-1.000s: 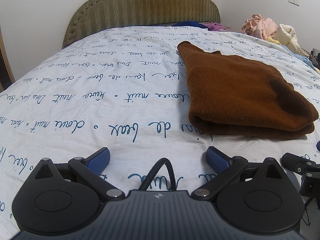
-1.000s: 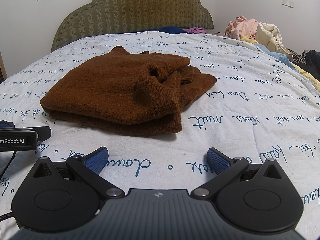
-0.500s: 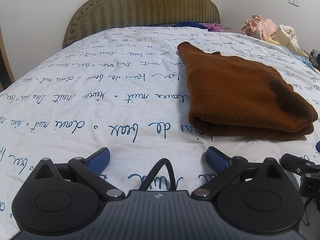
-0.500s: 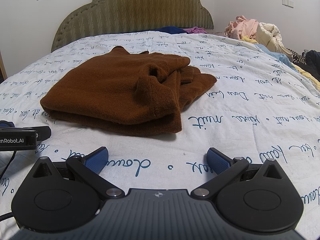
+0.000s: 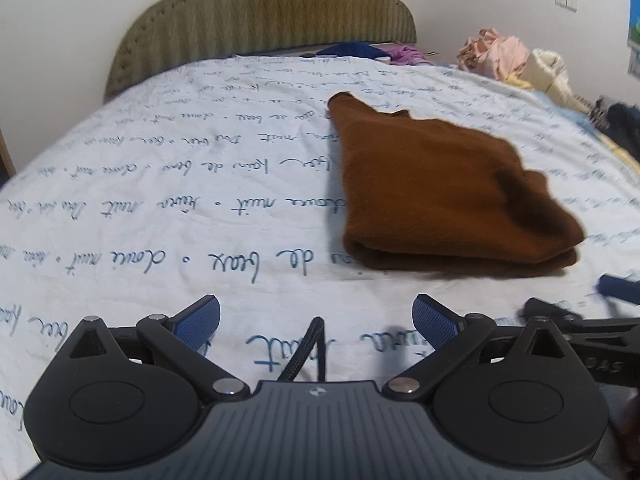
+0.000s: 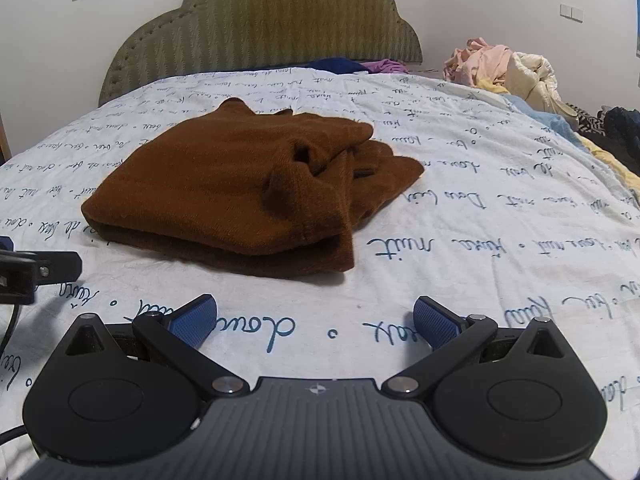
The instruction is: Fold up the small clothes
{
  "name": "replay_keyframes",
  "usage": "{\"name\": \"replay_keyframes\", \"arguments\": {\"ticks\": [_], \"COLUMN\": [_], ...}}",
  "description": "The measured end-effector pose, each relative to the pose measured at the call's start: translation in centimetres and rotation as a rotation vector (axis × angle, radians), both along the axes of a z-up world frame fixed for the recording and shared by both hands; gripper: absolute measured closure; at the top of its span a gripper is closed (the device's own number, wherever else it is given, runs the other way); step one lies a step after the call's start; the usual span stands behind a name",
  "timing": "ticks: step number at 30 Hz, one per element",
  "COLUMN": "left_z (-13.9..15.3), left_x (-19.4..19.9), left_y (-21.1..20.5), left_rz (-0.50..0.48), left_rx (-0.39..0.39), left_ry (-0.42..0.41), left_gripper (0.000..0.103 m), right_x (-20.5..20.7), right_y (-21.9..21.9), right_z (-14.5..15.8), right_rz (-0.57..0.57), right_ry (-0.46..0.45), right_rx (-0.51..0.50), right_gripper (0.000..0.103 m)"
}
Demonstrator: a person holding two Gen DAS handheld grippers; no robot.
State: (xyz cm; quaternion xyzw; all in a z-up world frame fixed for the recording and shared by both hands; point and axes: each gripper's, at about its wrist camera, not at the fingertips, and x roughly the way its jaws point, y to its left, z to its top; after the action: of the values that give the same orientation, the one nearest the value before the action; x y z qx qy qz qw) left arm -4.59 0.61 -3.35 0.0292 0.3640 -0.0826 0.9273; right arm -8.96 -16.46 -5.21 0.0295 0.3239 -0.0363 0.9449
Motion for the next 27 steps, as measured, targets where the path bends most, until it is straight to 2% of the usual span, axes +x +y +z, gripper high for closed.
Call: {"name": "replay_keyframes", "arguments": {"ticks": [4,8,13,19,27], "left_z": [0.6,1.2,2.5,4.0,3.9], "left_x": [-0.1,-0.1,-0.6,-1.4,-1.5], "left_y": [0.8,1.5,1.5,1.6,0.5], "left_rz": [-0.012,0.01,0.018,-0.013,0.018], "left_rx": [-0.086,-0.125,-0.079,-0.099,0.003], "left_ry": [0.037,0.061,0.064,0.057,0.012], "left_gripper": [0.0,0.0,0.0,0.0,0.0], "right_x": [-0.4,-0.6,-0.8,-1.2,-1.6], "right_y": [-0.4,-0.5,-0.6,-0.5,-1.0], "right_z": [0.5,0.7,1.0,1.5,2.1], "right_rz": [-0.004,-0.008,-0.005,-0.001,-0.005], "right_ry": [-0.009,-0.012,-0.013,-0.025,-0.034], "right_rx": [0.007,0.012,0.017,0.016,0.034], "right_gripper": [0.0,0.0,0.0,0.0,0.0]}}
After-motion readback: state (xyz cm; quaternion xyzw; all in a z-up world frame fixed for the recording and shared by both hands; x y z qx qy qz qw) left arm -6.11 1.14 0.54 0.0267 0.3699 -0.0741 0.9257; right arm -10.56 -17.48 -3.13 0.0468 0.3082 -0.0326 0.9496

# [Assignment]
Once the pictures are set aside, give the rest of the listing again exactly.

# [Exercise response]
-1.000s: 
-1.000s: 
-0.500s: 
-0.500s: 
+0.000s: 
+0.000s: 
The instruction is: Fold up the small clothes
{
  "name": "replay_keyframes",
  "usage": "{\"name\": \"replay_keyframes\", \"arguments\": {\"ticks\": [_], \"COLUMN\": [_], ...}}",
  "description": "The measured end-effector pose, each relative to the pose measured at the call's start: translation in centimetres and rotation as a rotation vector (axis × angle, radians), both along the axes of a z-up world frame fixed for the recording and shared by both hands; gripper: absolute measured closure; at the top of its span a gripper is closed (the device's own number, wherever else it is given, runs the other way); step one lies a step after the call's start; the usual span stands behind a name",
  "timing": "ticks: step number at 30 Hz, one per element",
  "COLUMN": "left_z (-13.9..15.3), left_x (-19.4..19.9), left_y (-21.1..20.5), left_rz (-0.50..0.48), left_rx (-0.39..0.39), left_ry (-0.42..0.41), left_gripper (0.000..0.103 m), right_x (-20.5..20.7), right_y (-21.9..21.9), right_z (-14.5..15.8), right_rz (-0.57..0.57), right_ry (-0.46..0.45), right_rx (-0.51..0.50), right_gripper (0.000..0.103 m)"
}
Demonstrator: a person holding two Gen DAS handheld grippers; no robot.
State: (xyz cm; quaternion xyzw; all in a z-up world frame fixed for the recording and shared by both hands; point and axes: each gripper's, at about its wrist camera, not at the fingertips, and x roughly the way its jaws point, y to its left, z to its top; after the action: of the values that give the same orientation, the one nearest the value before the action; x y z qx qy qz qw) left arm -4.59 0.61 -3.35 0.0292 0.3640 -0.0826 0.9273; right arm -8.96 -16.46 -5.21 0.0295 0.3239 -0.0363 0.9449
Motion for the next 27 steps, as measured, targets where the path bends most, until it is straight to 2% of the usual span, axes +x +y +z, gripper high for closed.
Call: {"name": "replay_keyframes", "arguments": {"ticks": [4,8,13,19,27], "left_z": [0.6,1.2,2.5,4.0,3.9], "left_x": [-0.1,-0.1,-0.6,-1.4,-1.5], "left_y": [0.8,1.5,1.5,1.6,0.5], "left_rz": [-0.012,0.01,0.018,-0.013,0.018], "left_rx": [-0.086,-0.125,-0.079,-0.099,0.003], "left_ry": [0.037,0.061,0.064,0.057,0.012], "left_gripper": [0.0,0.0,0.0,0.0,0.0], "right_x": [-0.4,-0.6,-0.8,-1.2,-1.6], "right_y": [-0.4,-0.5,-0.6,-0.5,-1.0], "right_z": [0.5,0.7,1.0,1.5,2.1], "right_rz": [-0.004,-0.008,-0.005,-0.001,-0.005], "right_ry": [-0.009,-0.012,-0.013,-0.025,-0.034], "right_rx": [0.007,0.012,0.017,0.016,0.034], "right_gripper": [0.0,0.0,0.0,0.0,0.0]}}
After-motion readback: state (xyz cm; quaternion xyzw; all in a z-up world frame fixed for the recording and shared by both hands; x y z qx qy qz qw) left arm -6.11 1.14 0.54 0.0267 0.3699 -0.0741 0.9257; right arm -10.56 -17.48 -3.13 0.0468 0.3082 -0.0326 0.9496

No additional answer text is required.